Sudmant and colleagues also found that Medawar’s hypothesis does not hold for all organizations. Surprisingly, in five tissue types, evolutionarily important genes were expressed at higher levels in older individuals.
“From an evolutionary perspective, until we look closely at these tissues, it’s counterintuitive that these genes are active,” Sudmant said.
These five tissues happen to be the ones that are constantly being replaced throughout our lifetime and are also the ones that give rise to the most cancers. Every time these tissues are replaced, there is a risk of genetic mutations that can lead to disease.
“I think this tells us a little bit about the limits of evolution,” he said. “For example, your blood must constantly multiply in order for you to live, so these highly conserved and very important genes must be activated later in life.

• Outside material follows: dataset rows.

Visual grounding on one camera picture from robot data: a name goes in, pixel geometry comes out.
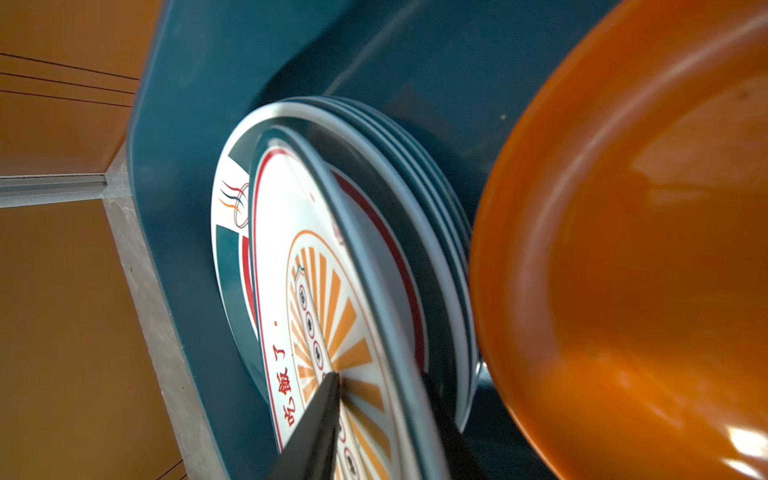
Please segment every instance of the plate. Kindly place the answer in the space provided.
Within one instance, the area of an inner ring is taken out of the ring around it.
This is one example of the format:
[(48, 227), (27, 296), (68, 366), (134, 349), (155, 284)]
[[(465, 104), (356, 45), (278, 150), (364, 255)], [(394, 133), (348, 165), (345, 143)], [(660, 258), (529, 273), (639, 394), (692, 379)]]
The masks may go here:
[(360, 235), (366, 240), (382, 280), (392, 298), (392, 306), (404, 326), (412, 346), (416, 365), (424, 371), (429, 344), (426, 338), (424, 309), (408, 259), (386, 218), (373, 200), (344, 172), (328, 164), (339, 184), (346, 207), (352, 214)]
[(214, 175), (210, 202), (210, 239), (221, 301), (232, 336), (259, 393), (268, 398), (261, 341), (250, 278), (248, 172), (222, 154)]
[[(291, 111), (295, 110), (295, 108), (288, 108), (287, 116), (280, 117), (279, 113), (277, 113), (280, 111), (279, 108), (269, 107), (260, 109), (259, 112), (261, 115), (254, 115), (254, 118), (258, 118), (259, 121), (255, 122), (254, 125), (250, 127), (249, 134), (242, 135), (239, 140), (233, 143), (233, 146), (226, 152), (226, 154), (222, 155), (222, 157), (233, 161), (241, 170), (245, 168), (250, 169), (253, 163), (253, 149), (255, 148), (259, 135), (271, 126), (285, 124), (298, 131), (311, 134), (313, 138), (319, 142), (317, 147), (320, 151), (323, 152), (326, 157), (334, 159), (333, 164), (342, 165), (346, 170), (349, 169), (348, 167), (351, 167), (354, 170), (356, 166), (360, 165), (358, 162), (362, 162), (363, 160), (359, 154), (354, 154), (351, 151), (348, 151), (351, 147), (346, 146), (346, 144), (339, 146), (335, 143), (340, 141), (336, 136), (323, 136), (323, 132), (312, 122), (304, 118), (291, 117)], [(403, 220), (403, 218), (406, 217), (406, 212), (398, 204), (390, 205), (386, 203), (383, 208), (384, 213), (382, 213), (375, 204), (368, 203), (372, 200), (369, 200), (366, 194), (354, 194), (355, 192), (362, 192), (362, 189), (360, 189), (354, 181), (349, 179), (349, 177), (338, 168), (335, 168), (331, 164), (329, 164), (329, 166), (336, 172), (336, 174), (341, 175), (343, 179), (347, 180), (346, 182), (340, 181), (337, 176), (337, 180), (339, 180), (339, 184), (343, 188), (343, 196), (347, 200), (354, 198), (359, 201), (359, 205), (352, 210), (352, 213), (356, 214), (360, 210), (363, 210), (367, 214), (371, 214), (368, 222), (361, 225), (363, 227), (361, 231), (363, 233), (372, 234), (370, 229), (367, 228), (372, 224), (379, 231), (379, 234), (378, 238), (368, 237), (367, 240), (369, 243), (377, 243), (380, 246), (381, 243), (384, 243), (389, 250), (388, 256), (376, 256), (377, 266), (385, 275), (385, 285), (388, 288), (390, 296), (395, 301), (393, 305), (398, 313), (403, 313), (398, 318), (402, 321), (403, 329), (409, 339), (410, 349), (414, 354), (414, 358), (419, 365), (419, 368), (423, 369), (424, 365), (428, 365), (430, 361), (430, 343), (428, 341), (428, 334), (429, 338), (432, 338), (433, 341), (432, 348), (438, 349), (437, 352), (439, 353), (445, 351), (444, 345), (449, 345), (449, 348), (452, 348), (452, 343), (450, 330), (445, 326), (430, 323), (432, 326), (427, 328), (425, 324), (424, 310), (428, 310), (432, 315), (440, 315), (445, 318), (445, 304), (442, 297), (435, 293), (430, 293), (425, 296), (420, 295), (418, 287), (415, 285), (415, 283), (418, 282), (433, 292), (439, 291), (435, 271), (429, 263), (429, 258), (425, 254), (424, 246), (420, 240), (417, 240), (419, 238), (418, 232), (411, 227), (407, 221)], [(383, 190), (380, 194), (377, 193), (377, 195), (379, 200), (381, 200), (382, 197), (386, 197), (386, 201), (389, 202), (392, 192), (390, 190)], [(387, 223), (387, 217), (400, 219), (397, 221), (396, 226), (401, 232), (400, 237), (407, 241), (406, 250), (409, 255), (415, 257), (415, 263), (409, 263), (408, 260), (401, 255), (402, 251), (398, 240), (390, 234), (392, 228)], [(250, 332), (247, 334), (250, 336), (257, 336), (258, 332)], [(447, 402), (455, 404), (455, 361), (453, 358), (446, 359), (445, 357), (441, 358), (440, 355), (435, 355), (432, 357), (432, 362), (434, 363), (432, 371), (435, 373), (435, 381), (441, 386), (441, 392), (444, 395), (443, 398)]]
[(461, 238), (460, 245), (462, 245), (465, 254), (468, 256), (472, 228), (469, 226), (467, 214), (464, 211), (464, 207), (462, 207), (461, 203), (458, 201), (458, 197), (456, 196), (453, 187), (451, 187), (448, 179), (442, 173), (442, 170), (432, 156), (427, 153), (424, 147), (405, 128), (401, 127), (393, 119), (370, 105), (351, 98), (333, 97), (333, 99), (342, 101), (350, 107), (354, 107), (359, 111), (367, 113), (372, 119), (376, 119), (381, 126), (386, 128), (389, 133), (397, 138), (402, 146), (408, 149), (411, 156), (416, 160), (416, 163), (428, 173), (432, 185), (440, 193), (445, 205), (449, 209), (459, 233), (459, 238)]
[(279, 449), (325, 374), (336, 371), (337, 475), (437, 478), (445, 463), (434, 424), (406, 421), (414, 407), (429, 408), (415, 363), (392, 355), (405, 337), (323, 159), (283, 126), (259, 134), (253, 156), (252, 277)]
[[(382, 153), (355, 128), (323, 109), (285, 102), (280, 122), (309, 138), (323, 158), (342, 171), (379, 208), (412, 268), (425, 312), (425, 370), (438, 385), (443, 402), (457, 425), (465, 418), (468, 385), (466, 332), (461, 327), (461, 300), (434, 231), (411, 191)], [(311, 118), (311, 121), (299, 116)], [(455, 318), (452, 322), (446, 319)], [(453, 356), (446, 355), (453, 351)]]
[[(414, 139), (405, 129), (400, 127), (391, 118), (387, 117), (375, 108), (370, 107), (369, 105), (360, 101), (351, 100), (349, 98), (333, 98), (333, 100), (341, 101), (345, 103), (347, 107), (352, 108), (354, 111), (358, 111), (362, 115), (365, 115), (366, 120), (369, 123), (376, 124), (379, 129), (386, 129), (392, 135), (392, 142), (398, 144), (401, 151), (402, 149), (406, 149), (407, 152), (410, 153), (406, 153), (404, 155), (405, 159), (412, 162), (414, 170), (422, 171), (422, 175), (419, 176), (422, 179), (422, 182), (431, 184), (432, 191), (437, 191), (442, 196), (445, 205), (448, 206), (449, 212), (452, 215), (456, 230), (459, 232), (459, 237), (454, 239), (455, 244), (468, 254), (469, 222), (467, 220), (467, 216), (461, 204), (459, 203), (455, 192), (448, 183), (448, 180), (445, 178), (445, 175), (443, 175), (435, 161), (424, 150), (421, 144), (419, 144), (416, 139)], [(459, 286), (459, 289), (460, 291), (467, 291), (466, 278), (464, 286)], [(469, 299), (466, 300), (465, 305), (471, 305)], [(475, 335), (475, 321), (474, 318), (472, 318), (471, 309), (468, 311), (468, 321), (465, 321), (465, 327), (467, 329), (468, 349), (470, 352), (470, 366), (472, 366), (472, 368), (470, 370), (470, 388), (468, 391), (466, 409), (467, 416), (465, 417), (466, 419), (464, 422), (461, 423), (462, 429), (468, 420), (468, 415), (472, 407), (472, 399), (474, 398), (475, 391), (477, 390), (478, 377), (480, 375), (480, 367), (482, 364), (482, 360), (480, 359), (478, 352), (477, 337)]]
[[(405, 159), (403, 150), (393, 142), (394, 138), (386, 132), (382, 132), (382, 130), (375, 124), (367, 121), (367, 116), (364, 113), (356, 113), (341, 102), (328, 98), (297, 98), (294, 99), (294, 101), (316, 105), (317, 107), (330, 111), (332, 114), (341, 117), (342, 120), (349, 122), (358, 132), (371, 141), (374, 146), (385, 155), (386, 159), (384, 161), (388, 161), (398, 171), (400, 177), (408, 185), (411, 192), (414, 193), (415, 198), (420, 203), (422, 211), (429, 219), (435, 233), (437, 233), (437, 238), (441, 244), (442, 251), (445, 253), (445, 257), (449, 259), (452, 280), (461, 302), (461, 310), (449, 310), (448, 318), (452, 322), (457, 322), (451, 323), (454, 340), (456, 342), (465, 343), (463, 346), (460, 345), (455, 347), (457, 356), (465, 356), (463, 365), (465, 365), (466, 371), (464, 372), (464, 376), (457, 376), (459, 397), (455, 410), (456, 425), (459, 429), (463, 429), (466, 425), (469, 413), (468, 401), (470, 398), (471, 386), (473, 384), (472, 377), (475, 373), (471, 366), (476, 364), (477, 349), (471, 348), (470, 340), (468, 338), (469, 326), (472, 323), (468, 285), (465, 272), (462, 269), (462, 259), (458, 253), (460, 249), (456, 244), (455, 230), (450, 228), (450, 225), (445, 221), (448, 214), (445, 212), (444, 208), (440, 208), (440, 203), (435, 202), (435, 197), (430, 195), (426, 191), (425, 185), (417, 179), (416, 173), (412, 167), (413, 162)], [(444, 323), (445, 318), (433, 321)]]
[(768, 478), (768, 5), (624, 2), (475, 222), (478, 340), (561, 478)]

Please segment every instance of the black line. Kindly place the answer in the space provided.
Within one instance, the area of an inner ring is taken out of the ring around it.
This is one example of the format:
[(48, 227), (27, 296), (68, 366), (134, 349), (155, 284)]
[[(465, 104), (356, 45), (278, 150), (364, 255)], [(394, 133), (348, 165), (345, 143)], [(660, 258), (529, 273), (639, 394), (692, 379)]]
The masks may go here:
[(74, 68), (75, 70), (90, 71), (90, 72), (98, 73), (102, 75), (110, 75), (112, 77), (127, 78), (128, 80), (136, 80), (136, 81), (139, 80), (139, 78), (127, 77), (125, 75), (118, 75), (116, 73), (107, 73), (106, 71), (91, 70), (90, 68), (73, 67), (72, 65), (64, 65), (63, 63), (56, 63), (55, 61), (38, 60), (37, 58), (22, 57), (21, 55), (11, 55), (9, 53), (2, 53), (1, 51), (0, 51), (0, 55), (3, 55), (4, 57), (20, 58), (21, 60), (37, 61), (40, 63), (46, 63), (48, 65), (56, 65), (57, 67), (66, 67), (66, 68)]
[(232, 195), (227, 195), (227, 194), (225, 194), (225, 193), (224, 193), (224, 190), (221, 190), (221, 193), (222, 193), (222, 194), (223, 194), (223, 195), (224, 195), (226, 198), (229, 198), (229, 199), (231, 199), (231, 200), (235, 200), (235, 202), (236, 202), (235, 204), (240, 204), (240, 205), (243, 205), (243, 201), (242, 201), (242, 200), (241, 200), (239, 197), (233, 197)]
[(70, 81), (51, 80), (50, 78), (30, 77), (28, 75), (19, 75), (19, 74), (15, 74), (15, 73), (5, 73), (3, 71), (0, 71), (0, 75), (8, 75), (9, 77), (30, 78), (32, 80), (52, 81), (52, 82), (57, 83), (57, 84), (74, 85), (75, 87), (98, 88), (99, 90), (116, 91), (118, 94), (136, 95), (132, 91), (114, 90), (113, 88), (95, 87), (93, 85), (74, 84), (74, 83), (71, 83)]
[(165, 472), (163, 475), (160, 475), (159, 477), (157, 477), (157, 480), (160, 480), (160, 479), (161, 479), (161, 478), (163, 478), (165, 475), (168, 475), (168, 473), (170, 473), (170, 471), (171, 471), (171, 470), (173, 470), (174, 468), (176, 468), (177, 466), (179, 466), (179, 464), (180, 464), (180, 463), (182, 463), (183, 461), (184, 461), (184, 459), (183, 459), (183, 458), (182, 458), (181, 460), (179, 460), (179, 461), (177, 462), (177, 464), (176, 464), (176, 465), (174, 465), (174, 466), (170, 467), (170, 468), (169, 468), (169, 469), (168, 469), (168, 470), (167, 470), (167, 471), (166, 471), (166, 472)]
[(96, 101), (96, 100), (82, 100), (80, 98), (66, 98), (66, 97), (54, 97), (53, 95), (40, 95), (40, 94), (28, 94), (23, 91), (11, 91), (11, 90), (0, 90), (0, 93), (5, 94), (20, 94), (20, 95), (31, 95), (32, 97), (43, 97), (43, 98), (58, 98), (59, 100), (72, 100), (72, 101), (84, 101), (88, 104), (99, 104), (99, 105), (113, 105), (115, 107), (127, 107), (127, 108), (133, 108), (130, 105), (121, 105), (121, 104), (111, 104), (106, 101)]

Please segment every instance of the red stripe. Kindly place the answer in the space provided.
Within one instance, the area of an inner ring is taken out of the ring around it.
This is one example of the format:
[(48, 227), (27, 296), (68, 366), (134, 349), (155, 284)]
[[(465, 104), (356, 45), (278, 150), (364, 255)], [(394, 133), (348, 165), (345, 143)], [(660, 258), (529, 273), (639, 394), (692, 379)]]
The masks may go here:
[(250, 316), (253, 319), (253, 325), (256, 326), (256, 309), (253, 307), (253, 285), (250, 282), (250, 240), (248, 237), (240, 236), (243, 239), (243, 278), (245, 279), (245, 293), (248, 297), (248, 306), (250, 307)]
[[(259, 174), (256, 177), (256, 190), (253, 191), (253, 218), (251, 219), (251, 225), (253, 225), (253, 230), (251, 233), (251, 237), (253, 238), (253, 272), (258, 273), (259, 272), (259, 266), (256, 263), (256, 214), (257, 214), (257, 202), (259, 201), (259, 186), (261, 185), (261, 174), (264, 173), (264, 168), (266, 167), (266, 163), (275, 155), (290, 155), (288, 151), (282, 149), (282, 148), (274, 148), (270, 151), (268, 151), (264, 158), (261, 161), (261, 165), (259, 166)], [(256, 279), (256, 297), (259, 297), (259, 277), (258, 275), (253, 275), (253, 278)], [(259, 323), (262, 323), (261, 318), (261, 302), (259, 302), (258, 306), (259, 310)], [(264, 369), (266, 370), (267, 362), (266, 362), (266, 345), (264, 344), (264, 335), (263, 335), (263, 328), (260, 329), (262, 332), (261, 336), (261, 350), (264, 354)], [(267, 372), (266, 375), (266, 385), (269, 387), (270, 391), (270, 403), (272, 403), (272, 417), (275, 418), (275, 431), (277, 431), (277, 441), (280, 443), (280, 451), (283, 450), (283, 439), (280, 436), (280, 429), (277, 428), (277, 409), (275, 408), (275, 399), (272, 395), (272, 382), (270, 381), (271, 375), (269, 375), (269, 372)]]
[[(224, 184), (224, 185), (227, 185), (227, 182), (225, 182), (223, 180), (221, 181), (221, 183)], [(229, 185), (227, 185), (227, 188), (229, 188), (230, 190), (235, 190), (236, 192), (240, 192), (241, 194), (245, 195), (245, 192), (243, 192), (242, 188), (230, 187)]]
[(411, 317), (413, 318), (413, 339), (414, 339), (414, 350), (415, 350), (415, 357), (416, 357), (416, 363), (419, 365), (419, 370), (422, 372), (424, 371), (424, 332), (422, 331), (422, 318), (421, 314), (419, 312), (419, 300), (416, 297), (416, 291), (413, 288), (413, 284), (411, 283), (411, 276), (408, 274), (408, 267), (406, 266), (406, 261), (404, 258), (402, 258), (402, 254), (400, 253), (400, 249), (397, 247), (397, 243), (395, 242), (395, 239), (392, 238), (392, 234), (389, 232), (389, 228), (384, 224), (384, 221), (379, 217), (379, 215), (376, 213), (376, 211), (373, 209), (371, 204), (368, 203), (368, 201), (365, 199), (365, 197), (357, 190), (357, 188), (352, 185), (349, 181), (347, 181), (346, 178), (342, 177), (341, 175), (338, 175), (336, 172), (333, 173), (333, 176), (336, 177), (336, 181), (339, 183), (339, 186), (341, 186), (341, 189), (344, 190), (344, 192), (349, 195), (355, 203), (357, 203), (360, 208), (368, 215), (368, 218), (371, 219), (373, 224), (376, 226), (376, 229), (379, 231), (379, 235), (382, 236), (384, 239), (384, 242), (386, 243), (387, 248), (389, 248), (389, 252), (392, 254), (392, 258), (395, 259), (395, 264), (397, 265), (397, 270), (400, 272), (400, 277), (402, 279), (402, 284), (406, 288), (406, 295), (408, 296), (408, 304), (411, 307)]

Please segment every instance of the orange panel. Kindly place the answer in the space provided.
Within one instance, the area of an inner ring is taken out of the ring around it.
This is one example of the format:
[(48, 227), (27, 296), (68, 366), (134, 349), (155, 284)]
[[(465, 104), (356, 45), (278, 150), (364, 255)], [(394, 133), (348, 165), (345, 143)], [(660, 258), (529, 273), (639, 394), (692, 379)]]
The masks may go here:
[(0, 52), (139, 78), (161, 0), (6, 2)]
[(16, 78), (42, 78), (49, 80), (48, 83), (67, 82), (133, 94), (136, 93), (139, 86), (138, 80), (0, 55), (0, 78), (13, 76), (17, 76)]
[(126, 107), (0, 93), (0, 175), (104, 172), (130, 115)]
[(71, 85), (60, 81), (26, 78), (14, 75), (0, 74), (0, 93), (29, 94), (44, 96), (44, 98), (82, 100), (113, 104), (122, 107), (132, 107), (134, 94), (129, 91), (113, 91), (106, 88), (94, 88), (81, 85)]
[(181, 456), (102, 203), (0, 232), (0, 478), (160, 478)]

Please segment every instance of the white plate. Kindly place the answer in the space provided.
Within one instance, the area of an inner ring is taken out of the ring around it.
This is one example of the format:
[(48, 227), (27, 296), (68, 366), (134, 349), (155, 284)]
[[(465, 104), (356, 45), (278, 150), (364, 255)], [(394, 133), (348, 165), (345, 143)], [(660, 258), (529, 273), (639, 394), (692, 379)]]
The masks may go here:
[[(248, 138), (243, 136), (230, 147), (230, 157), (240, 163), (252, 159), (254, 139), (271, 124), (294, 128), (312, 141), (326, 161), (360, 185), (398, 232), (428, 319), (429, 341), (425, 344), (430, 351), (429, 375), (443, 398), (452, 402), (451, 412), (455, 413), (457, 424), (462, 425), (466, 407), (461, 405), (459, 411), (456, 406), (458, 402), (466, 404), (466, 396), (458, 392), (469, 388), (469, 365), (461, 303), (437, 237), (402, 178), (357, 130), (322, 109), (281, 102), (260, 108), (249, 119), (252, 123), (248, 129), (255, 133)], [(402, 352), (399, 354), (402, 360), (406, 359)]]
[(355, 182), (333, 165), (328, 165), (357, 228), (366, 240), (392, 306), (402, 321), (403, 332), (421, 370), (429, 361), (429, 345), (419, 288), (400, 242), (373, 201)]
[(457, 289), (462, 308), (460, 312), (460, 321), (462, 323), (460, 326), (454, 326), (454, 328), (462, 328), (465, 334), (461, 339), (455, 336), (454, 340), (462, 341), (463, 339), (466, 351), (468, 352), (464, 364), (467, 368), (466, 375), (469, 378), (469, 384), (465, 389), (459, 390), (460, 395), (463, 397), (460, 397), (456, 407), (456, 425), (460, 430), (463, 430), (469, 417), (469, 406), (477, 386), (478, 349), (477, 342), (474, 339), (474, 320), (467, 284), (466, 258), (462, 255), (461, 240), (453, 225), (452, 218), (445, 209), (442, 199), (435, 191), (435, 188), (427, 183), (429, 182), (429, 177), (416, 164), (407, 149), (365, 112), (361, 112), (332, 98), (306, 97), (297, 98), (295, 101), (315, 104), (333, 114), (341, 116), (344, 121), (348, 121), (360, 133), (367, 136), (371, 142), (374, 142), (381, 152), (384, 153), (387, 161), (391, 162), (391, 165), (398, 170), (399, 175), (420, 203), (420, 208), (426, 214), (435, 233), (439, 235), (441, 247), (446, 259), (449, 260), (452, 280)]
[(210, 239), (219, 293), (232, 336), (248, 373), (265, 399), (261, 341), (250, 276), (248, 230), (248, 172), (222, 155), (216, 167), (210, 202)]
[(346, 392), (340, 471), (348, 478), (441, 478), (435, 426), (414, 411), (429, 403), (415, 363), (393, 355), (405, 338), (365, 243), (309, 144), (285, 128), (253, 128), (267, 111), (274, 113), (263, 108), (246, 117), (223, 155), (239, 157), (233, 150), (245, 144), (260, 159), (249, 182), (253, 285), (278, 445), (334, 368)]
[[(335, 101), (340, 101), (348, 108), (357, 110), (360, 114), (366, 115), (366, 120), (371, 123), (377, 123), (378, 127), (385, 128), (392, 134), (392, 142), (399, 144), (402, 149), (405, 149), (404, 157), (406, 160), (411, 161), (415, 171), (421, 171), (421, 175), (417, 181), (421, 181), (425, 184), (431, 184), (429, 190), (434, 194), (438, 192), (442, 195), (442, 199), (445, 205), (448, 207), (452, 217), (447, 217), (446, 221), (451, 220), (455, 223), (455, 230), (458, 231), (459, 236), (455, 239), (455, 244), (461, 250), (468, 252), (469, 249), (469, 221), (467, 220), (466, 213), (462, 208), (455, 191), (451, 187), (448, 179), (442, 173), (437, 163), (429, 156), (424, 147), (410, 134), (407, 130), (400, 127), (394, 120), (384, 115), (382, 112), (364, 104), (360, 101), (355, 101), (349, 98), (333, 98)], [(477, 336), (475, 335), (475, 321), (474, 313), (471, 308), (471, 300), (468, 297), (468, 284), (465, 270), (465, 276), (463, 277), (464, 285), (458, 286), (460, 291), (467, 294), (466, 305), (470, 306), (468, 314), (468, 322), (465, 322), (467, 329), (468, 346), (470, 352), (470, 366), (472, 366), (470, 376), (470, 388), (468, 392), (467, 412), (463, 420), (462, 426), (466, 425), (469, 419), (469, 413), (472, 408), (472, 400), (475, 398), (475, 392), (477, 391), (478, 378), (480, 375), (480, 368), (482, 365), (482, 359), (480, 358), (479, 348), (477, 343)]]

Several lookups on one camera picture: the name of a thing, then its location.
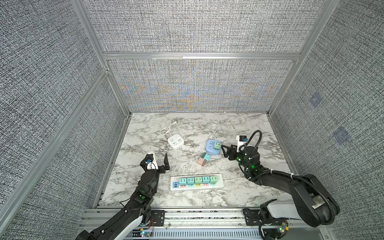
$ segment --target marble tabletop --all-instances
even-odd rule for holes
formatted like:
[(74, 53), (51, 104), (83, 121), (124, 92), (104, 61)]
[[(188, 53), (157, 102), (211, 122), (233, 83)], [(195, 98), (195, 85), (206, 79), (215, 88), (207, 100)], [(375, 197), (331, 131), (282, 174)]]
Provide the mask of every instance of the marble tabletop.
[[(179, 133), (185, 143), (172, 150), (159, 130), (177, 121), (173, 134)], [(266, 114), (261, 113), (134, 113), (125, 134), (116, 163), (106, 186), (100, 206), (119, 205), (128, 199), (144, 170), (141, 160), (154, 151), (159, 165), (168, 154), (170, 171), (160, 175), (153, 207), (257, 207), (270, 199), (290, 200), (291, 195), (280, 190), (258, 186), (244, 178), (236, 161), (224, 158), (222, 152), (212, 156), (202, 167), (197, 164), (212, 138), (211, 124), (217, 124), (217, 140), (224, 145), (237, 144), (236, 135), (248, 137), (257, 129), (263, 132), (259, 145), (263, 166), (290, 172), (287, 162), (272, 131)], [(258, 136), (250, 145), (254, 146)], [(214, 174), (223, 175), (223, 189), (170, 191), (170, 176)]]

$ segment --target blue square power strip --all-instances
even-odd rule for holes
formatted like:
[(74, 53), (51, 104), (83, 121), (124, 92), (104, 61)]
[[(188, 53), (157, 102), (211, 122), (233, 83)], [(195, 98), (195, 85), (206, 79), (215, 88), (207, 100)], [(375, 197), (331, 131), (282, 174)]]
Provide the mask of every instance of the blue square power strip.
[(209, 139), (205, 151), (210, 155), (219, 155), (221, 151), (221, 142)]

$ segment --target white power cord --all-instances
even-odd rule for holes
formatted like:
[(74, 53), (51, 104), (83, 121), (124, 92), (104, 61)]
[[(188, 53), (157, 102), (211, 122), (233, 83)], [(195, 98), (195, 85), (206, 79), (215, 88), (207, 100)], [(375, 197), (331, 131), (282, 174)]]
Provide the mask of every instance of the white power cord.
[(160, 135), (166, 135), (167, 133), (169, 133), (169, 134), (172, 136), (172, 125), (175, 125), (175, 124), (177, 124), (176, 121), (174, 121), (173, 123), (171, 123), (169, 126), (166, 126), (165, 128), (167, 128), (168, 130), (167, 130), (165, 133), (161, 133), (161, 131), (163, 131), (165, 128), (161, 129), (161, 130), (159, 131), (159, 134), (160, 134)]
[(217, 131), (217, 129), (218, 129), (217, 124), (212, 124), (212, 125), (211, 125), (212, 137), (213, 137), (215, 140), (217, 139), (217, 136), (216, 136), (216, 131)]

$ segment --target square power strip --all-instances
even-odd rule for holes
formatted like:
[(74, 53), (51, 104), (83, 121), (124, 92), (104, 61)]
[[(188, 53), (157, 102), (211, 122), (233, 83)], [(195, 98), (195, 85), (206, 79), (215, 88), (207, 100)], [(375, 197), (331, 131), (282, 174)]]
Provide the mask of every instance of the square power strip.
[(219, 174), (202, 174), (175, 176), (170, 178), (171, 191), (187, 191), (224, 188), (223, 176)]
[(184, 139), (176, 133), (168, 138), (168, 143), (173, 150), (176, 150), (184, 145)]

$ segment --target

“This is a problem because it means that these genes are prone to somatic mutations and will be turned on forever in a bad cancer-like way. It gives us a little perspective on the
Sudmant pointed out that the study indirectly shows the effects of the environment on aging. This is all effects other than age and genetics. It includes not only the air you breathe, the water you drink and the food you eat, but also your level of physical exertion. Environment accounts for up to one-third of age-related changes in gene expression.
See also
Sudmant performed similar analyzes of genes expressed in several other organisms (bats and mice) to see how they differed and whether the differences were related to the different life spans of these animals. Checking it up.
Ryo Yamamoto and Ryan Zhang, graduate students at the University of California, Berkeley, are co-first authors of the paper. Other co-authors are Juan Manuel Vazquez, Huanjie Sheng, Philippa Steinberg, and Nilah Ioannidis.
Funding: This work was supported by the National Institute of General Medical Sciences (R35GM142916) at the National Institutes of Health.
About this aging and genetic research news
author: robert sanders
sauce: University of California, Berkeley
contact: Robert Sanders – University of California, Berkeley
image: Image credits UC Berkeley
Original research: open access.
“Tissue-specific effects of aging and genetics on human gene expression patternsBy Peter Sudmant et al. Nature Communications
Overview
Tissue-specific effects of aging and genetics on human gene expression patterns
Age is a major risk factor for many common human diseases. Here we quantify the relative contributions of genetics and aging to gene expression patterns across her 27 tissues in 948 humans.
We show that the predictive power of quantitative trait loci of expression is affected by age in many tissues. By jointly modeling the contributions of age and genetics to variations in transcript levels, we found the heritability of expression (time2) is consistent across tissues, but the aging contribution differs by more than 20-fold in the five tissues, R2age>h2Rage2>h2.
Although the power to purify selection is stronger in genes expressed later in life than in early life (Medawar’s hypothesis), some highly proliferative tissues were found to exhibit the opposite pattern.
These non-medawarian tissues show a high rate of cancer and age-related somatic mutations of onset. In contrast, genes under genetic control are less constrained.
Together, they demonstrate a distinct role for aging and genetics on expression phenotypes.